*Work item*
Scan the material below for every line with the string "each", and copy those lines.

[Start of section]

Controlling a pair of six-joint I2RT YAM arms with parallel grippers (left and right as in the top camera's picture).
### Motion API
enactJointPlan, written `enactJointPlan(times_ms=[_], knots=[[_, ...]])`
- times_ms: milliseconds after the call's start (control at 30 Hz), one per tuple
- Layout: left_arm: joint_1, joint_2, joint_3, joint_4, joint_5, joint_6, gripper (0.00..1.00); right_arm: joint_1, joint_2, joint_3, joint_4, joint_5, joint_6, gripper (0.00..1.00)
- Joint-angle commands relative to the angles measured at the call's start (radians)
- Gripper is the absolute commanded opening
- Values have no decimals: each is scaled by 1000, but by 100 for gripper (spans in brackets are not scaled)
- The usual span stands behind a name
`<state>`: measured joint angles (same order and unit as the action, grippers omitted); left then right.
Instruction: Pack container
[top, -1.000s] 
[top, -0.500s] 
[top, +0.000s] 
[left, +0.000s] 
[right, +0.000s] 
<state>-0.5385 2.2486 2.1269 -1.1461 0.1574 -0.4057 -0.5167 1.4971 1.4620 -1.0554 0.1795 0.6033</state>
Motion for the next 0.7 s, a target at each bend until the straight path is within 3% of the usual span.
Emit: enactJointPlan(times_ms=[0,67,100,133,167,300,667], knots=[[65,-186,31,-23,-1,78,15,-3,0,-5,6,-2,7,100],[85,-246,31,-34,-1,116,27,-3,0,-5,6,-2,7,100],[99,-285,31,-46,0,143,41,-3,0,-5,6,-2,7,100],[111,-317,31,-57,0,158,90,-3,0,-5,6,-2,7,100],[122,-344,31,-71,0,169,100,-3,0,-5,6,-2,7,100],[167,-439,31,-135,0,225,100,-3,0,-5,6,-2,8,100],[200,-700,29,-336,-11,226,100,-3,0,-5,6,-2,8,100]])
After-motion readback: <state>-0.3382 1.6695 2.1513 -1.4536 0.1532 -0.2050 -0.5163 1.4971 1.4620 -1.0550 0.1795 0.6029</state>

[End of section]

*Exercise result*
- Values have no decimals: each is scaled by 1000, but by 100 for gripper (spans in brackets are not scaled)
Motion for the next 0.7 s, a target at each bend until the straight path is within 3% of the usual span.

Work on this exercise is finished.